→ **Your assignment**
Although the records contain pictures, only their text should be set down, exactly as written.

··· Data extract

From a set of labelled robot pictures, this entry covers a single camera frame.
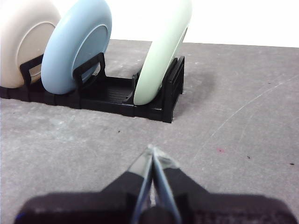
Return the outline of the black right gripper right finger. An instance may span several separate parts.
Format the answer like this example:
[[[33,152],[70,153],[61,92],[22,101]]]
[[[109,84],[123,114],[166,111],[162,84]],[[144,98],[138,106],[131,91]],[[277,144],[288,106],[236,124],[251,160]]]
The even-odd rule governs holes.
[[[297,224],[281,200],[253,194],[211,193],[179,164],[152,147],[154,181],[160,203],[180,224]]]

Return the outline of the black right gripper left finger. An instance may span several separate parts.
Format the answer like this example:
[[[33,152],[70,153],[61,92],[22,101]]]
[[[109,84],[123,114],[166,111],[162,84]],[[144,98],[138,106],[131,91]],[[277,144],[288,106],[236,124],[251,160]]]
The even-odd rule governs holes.
[[[144,199],[153,150],[146,148],[128,170],[101,191],[53,192],[27,200],[16,224],[129,224]]]

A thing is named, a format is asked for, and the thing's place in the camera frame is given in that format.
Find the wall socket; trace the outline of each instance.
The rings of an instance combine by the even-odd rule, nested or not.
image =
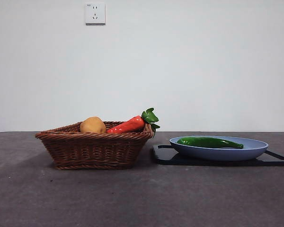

······

→ **Exercise answer**
From a set of labelled robot pictures, this entry covers a single camera frame.
Return the outline of the black right gripper right finger. An instance may span several separate parts.
Format the answer like this example:
[[[33,152],[70,153],[61,92],[22,101]]]
[[[109,84],[123,114],[166,111],[162,84]],[[144,98],[138,106],[131,91]],[[277,144],[288,106],[236,124],[251,160]]]
The even-odd rule governs holes.
[[[297,224],[281,200],[253,194],[211,193],[179,164],[152,147],[154,181],[160,203],[180,224]]]

Return the outline of the black right gripper left finger. An instance may span several separate parts.
Format the answer like this example:
[[[33,152],[70,153],[61,92],[22,101]]]
[[[109,84],[123,114],[166,111],[162,84]],[[144,98],[138,106],[131,91]],[[277,144],[288,106],[236,124],[251,160]]]
The even-odd rule governs holes.
[[[144,199],[153,150],[146,148],[128,170],[101,191],[53,192],[27,200],[16,224],[129,224]]]

A thing is named, a format is asked for, and the thing's place in the camera frame is given in that format.
Find the wall socket; trace the outline of each instance.
The rings of an instance combine by the even-odd rule, nested or not.
image =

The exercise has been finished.